Il est d’autres privilèges dont jouissent les fonctionnaires et assimilés pour ce qui est des pensions et qui ne sont pas près d’être, non pas supprimés (ne rêvons pas), mais diminués, par exemple par alignement des droits sur le lot commun. L’ineffable M. Ayrault de Saint-Herblain, chef de la bannière socialiste de Bretagne et des Pays de la Loire, a désigné, pour proposer des réformes à son gouvernement, un de ses clients et obligés, dame Moreau, 68 ans, camarade de chez camarade et fonctionnaire de chez fonctionnaire, fonctionnaire camarade ou camarade fonctionnaire.

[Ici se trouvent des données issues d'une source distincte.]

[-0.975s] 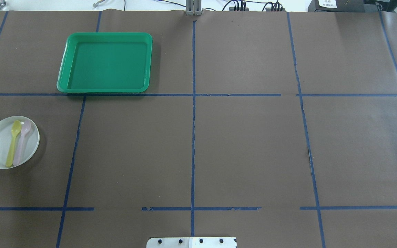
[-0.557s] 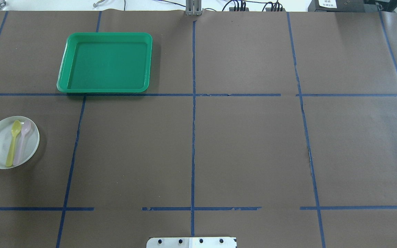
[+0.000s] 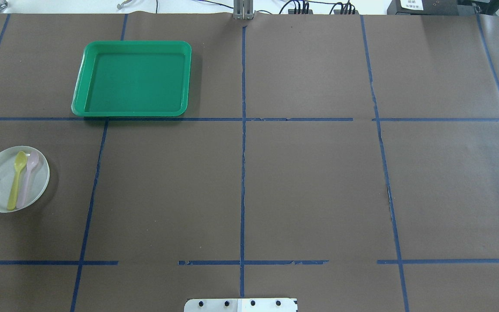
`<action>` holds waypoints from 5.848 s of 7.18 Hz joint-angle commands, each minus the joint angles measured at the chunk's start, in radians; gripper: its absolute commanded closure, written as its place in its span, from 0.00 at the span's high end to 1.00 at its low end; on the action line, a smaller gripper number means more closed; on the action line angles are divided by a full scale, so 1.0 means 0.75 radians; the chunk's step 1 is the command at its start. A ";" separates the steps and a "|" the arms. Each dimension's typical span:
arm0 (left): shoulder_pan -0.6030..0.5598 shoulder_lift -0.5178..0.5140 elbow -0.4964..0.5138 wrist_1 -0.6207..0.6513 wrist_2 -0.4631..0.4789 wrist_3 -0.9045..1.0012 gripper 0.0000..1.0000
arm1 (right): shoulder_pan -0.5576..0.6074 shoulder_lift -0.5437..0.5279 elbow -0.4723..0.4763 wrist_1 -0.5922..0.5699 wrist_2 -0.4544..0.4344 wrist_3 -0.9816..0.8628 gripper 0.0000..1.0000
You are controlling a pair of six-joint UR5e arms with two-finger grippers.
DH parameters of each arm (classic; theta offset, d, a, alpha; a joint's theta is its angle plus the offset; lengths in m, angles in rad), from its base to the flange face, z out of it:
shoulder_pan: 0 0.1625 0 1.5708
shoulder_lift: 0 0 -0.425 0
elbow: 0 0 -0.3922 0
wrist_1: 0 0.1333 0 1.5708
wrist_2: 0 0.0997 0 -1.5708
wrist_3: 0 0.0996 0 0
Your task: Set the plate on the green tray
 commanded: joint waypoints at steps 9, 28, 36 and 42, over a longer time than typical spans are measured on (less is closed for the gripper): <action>0.003 -0.686 0.187 -0.020 0.017 -0.775 0.00 | 0.000 0.000 0.000 0.000 0.000 0.000 1.00; -0.784 0.083 -0.299 0.749 -0.185 1.197 0.59 | 0.000 0.000 0.002 0.000 0.000 0.000 1.00; -0.770 -0.003 -0.452 1.118 -0.079 1.164 1.00 | 0.000 0.000 0.000 0.000 0.000 0.000 1.00; -0.742 0.048 -0.438 1.112 -0.091 1.172 1.00 | 0.000 0.000 0.000 0.000 0.000 0.000 1.00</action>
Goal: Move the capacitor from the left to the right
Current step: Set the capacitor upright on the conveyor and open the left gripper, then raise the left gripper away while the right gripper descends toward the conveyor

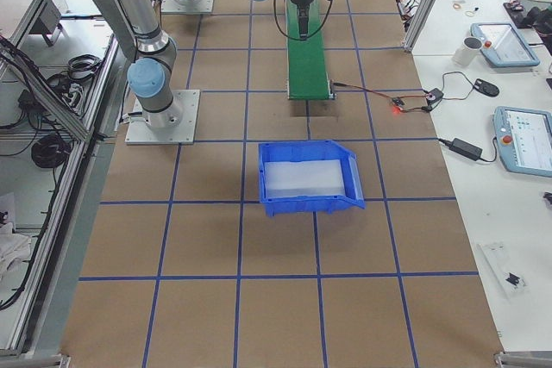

Si dame Moreau, dès son plus jeune âge, ne s’était pas mise au service des politiciens Mitterrand, Chevènement, Jospin, Hollande, etc., elle aurait terminé sa carrière comme administrateur civil au secrétariat aux anciens combattants. Au lieu de quoi, grâce à ses protecteurs, elle a surfé sur tous les sommets de la haute fonction publique, elle et son mari, à près de 20000 euros par mois et autant pour la pension. Ses propositions de réforme sont à l’image de ce qu’elle est (camarade) et de sa carrière (fonctionnaire camarade) : on ne touche pas au moindre iota des nombreux privilèges des fonctionnaires et assimilés (régimes spéciaux et autres), mais on fait payer les entrepreneurs, les seuls qui soient en mesure de faire travailler autrui, mais qui croulent sous les impôts, charges, taxes, etc. Pour eux, la loi qui se prépare va renouer avec ce qu’était un privilège dans le droit latin, c’est-à-dire une loi qui leur est hostile et qui n’est hostile qu’à eux.